The LT was designed by Epic Air LLC of Bend, Oregon, to meet demand for a kit-built high-performance single turboprop-engined six-seat private owner aircraft. It has a low-wing layout with the tailplanes mid-set on a single fin. The tricycle undercarriage is fully retractable. Its construction uses composites incorporating carbon fibres. The engine is a Pratt & Whitney PT6-67A turboprop flat rated to 1200 hp.

The prototype LT first flew in 2004.

The prototype Dynasty, Epic LT number 14, had logged over 1000 hours of certification flight testing by 23 October 2006, but certification was not complete in June 2009, with the company reporting over 2000 test hours flown.

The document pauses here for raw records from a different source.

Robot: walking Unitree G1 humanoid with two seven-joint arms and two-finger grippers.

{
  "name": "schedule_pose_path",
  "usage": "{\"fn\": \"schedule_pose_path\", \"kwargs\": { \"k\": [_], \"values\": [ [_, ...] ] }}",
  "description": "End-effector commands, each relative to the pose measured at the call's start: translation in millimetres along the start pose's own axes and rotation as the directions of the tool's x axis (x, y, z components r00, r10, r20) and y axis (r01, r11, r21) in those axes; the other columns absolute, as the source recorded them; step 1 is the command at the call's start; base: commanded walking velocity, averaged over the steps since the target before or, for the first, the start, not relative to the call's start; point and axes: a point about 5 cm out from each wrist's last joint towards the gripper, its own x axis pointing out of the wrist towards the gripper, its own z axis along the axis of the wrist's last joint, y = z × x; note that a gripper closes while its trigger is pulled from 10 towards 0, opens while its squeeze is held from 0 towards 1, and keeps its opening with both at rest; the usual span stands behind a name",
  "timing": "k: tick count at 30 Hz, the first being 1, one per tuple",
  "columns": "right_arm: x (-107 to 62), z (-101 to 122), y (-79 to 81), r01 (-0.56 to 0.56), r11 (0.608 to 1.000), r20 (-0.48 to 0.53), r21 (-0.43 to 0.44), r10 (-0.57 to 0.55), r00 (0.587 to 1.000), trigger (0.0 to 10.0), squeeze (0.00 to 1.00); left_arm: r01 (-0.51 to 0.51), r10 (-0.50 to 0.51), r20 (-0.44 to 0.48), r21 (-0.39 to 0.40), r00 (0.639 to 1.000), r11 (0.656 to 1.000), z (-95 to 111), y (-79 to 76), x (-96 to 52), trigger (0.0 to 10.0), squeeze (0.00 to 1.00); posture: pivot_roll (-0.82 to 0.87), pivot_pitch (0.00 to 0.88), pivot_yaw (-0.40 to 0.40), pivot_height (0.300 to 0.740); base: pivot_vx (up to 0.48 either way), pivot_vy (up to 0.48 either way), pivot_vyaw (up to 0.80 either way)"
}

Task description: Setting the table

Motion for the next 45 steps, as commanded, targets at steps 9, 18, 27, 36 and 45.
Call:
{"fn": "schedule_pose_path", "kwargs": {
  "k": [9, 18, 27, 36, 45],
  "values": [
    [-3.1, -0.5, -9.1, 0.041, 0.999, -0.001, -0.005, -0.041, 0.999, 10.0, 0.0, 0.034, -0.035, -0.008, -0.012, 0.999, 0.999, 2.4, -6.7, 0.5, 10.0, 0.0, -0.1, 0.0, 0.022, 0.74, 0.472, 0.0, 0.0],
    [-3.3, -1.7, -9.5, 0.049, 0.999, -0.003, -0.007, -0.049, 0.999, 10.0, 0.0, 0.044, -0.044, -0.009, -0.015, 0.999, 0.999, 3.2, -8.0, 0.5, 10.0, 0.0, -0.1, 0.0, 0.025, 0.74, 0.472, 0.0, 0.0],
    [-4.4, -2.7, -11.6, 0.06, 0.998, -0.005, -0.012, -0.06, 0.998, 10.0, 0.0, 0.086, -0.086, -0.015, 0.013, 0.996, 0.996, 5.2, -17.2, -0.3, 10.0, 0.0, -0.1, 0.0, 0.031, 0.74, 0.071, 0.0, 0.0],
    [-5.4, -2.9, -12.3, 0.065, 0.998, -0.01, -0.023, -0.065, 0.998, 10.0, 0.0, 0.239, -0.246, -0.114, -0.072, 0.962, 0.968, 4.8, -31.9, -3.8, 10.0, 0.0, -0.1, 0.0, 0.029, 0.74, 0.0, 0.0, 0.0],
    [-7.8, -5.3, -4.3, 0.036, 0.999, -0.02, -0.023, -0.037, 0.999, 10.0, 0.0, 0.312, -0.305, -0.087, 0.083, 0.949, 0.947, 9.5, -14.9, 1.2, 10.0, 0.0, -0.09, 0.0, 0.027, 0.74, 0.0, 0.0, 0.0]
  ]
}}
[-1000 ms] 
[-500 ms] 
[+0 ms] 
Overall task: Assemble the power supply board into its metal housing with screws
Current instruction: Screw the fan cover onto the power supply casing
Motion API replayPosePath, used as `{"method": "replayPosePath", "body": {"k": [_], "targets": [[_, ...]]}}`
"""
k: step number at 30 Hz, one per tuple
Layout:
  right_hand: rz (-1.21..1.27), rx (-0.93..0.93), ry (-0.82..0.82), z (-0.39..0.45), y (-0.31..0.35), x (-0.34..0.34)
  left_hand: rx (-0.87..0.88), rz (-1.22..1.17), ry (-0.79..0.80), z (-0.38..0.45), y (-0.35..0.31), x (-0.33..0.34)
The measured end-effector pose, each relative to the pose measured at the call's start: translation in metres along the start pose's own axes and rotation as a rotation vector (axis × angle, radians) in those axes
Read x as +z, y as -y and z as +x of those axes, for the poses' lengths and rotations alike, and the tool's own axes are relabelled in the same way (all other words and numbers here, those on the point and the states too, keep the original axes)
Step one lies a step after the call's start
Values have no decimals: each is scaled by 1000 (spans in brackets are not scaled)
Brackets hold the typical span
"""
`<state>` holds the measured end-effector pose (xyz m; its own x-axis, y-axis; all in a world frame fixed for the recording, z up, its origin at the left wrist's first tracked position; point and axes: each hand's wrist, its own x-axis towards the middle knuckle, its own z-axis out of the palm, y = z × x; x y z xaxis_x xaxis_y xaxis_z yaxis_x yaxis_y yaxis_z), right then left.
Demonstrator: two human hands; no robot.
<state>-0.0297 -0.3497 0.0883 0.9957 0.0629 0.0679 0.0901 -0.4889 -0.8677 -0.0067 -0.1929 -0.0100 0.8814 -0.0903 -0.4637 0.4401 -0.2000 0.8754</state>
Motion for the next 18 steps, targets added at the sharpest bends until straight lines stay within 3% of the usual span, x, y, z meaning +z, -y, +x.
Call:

Flight testing of the prototype, registered C-FJRQ, was initially commenced in Calgary, Alberta, Canada, but the aircraft was removed from the Canadian register on 2 March 2007. It was moved back to Bend, Oregon, and re-registered as N6XK.

Sales stopped in 2012, to be replaced by the certificated Epic E1000, and the 54th and final kit had secured its certificate of airworthiness in December 2018, before its early 2019 delivery to its owner.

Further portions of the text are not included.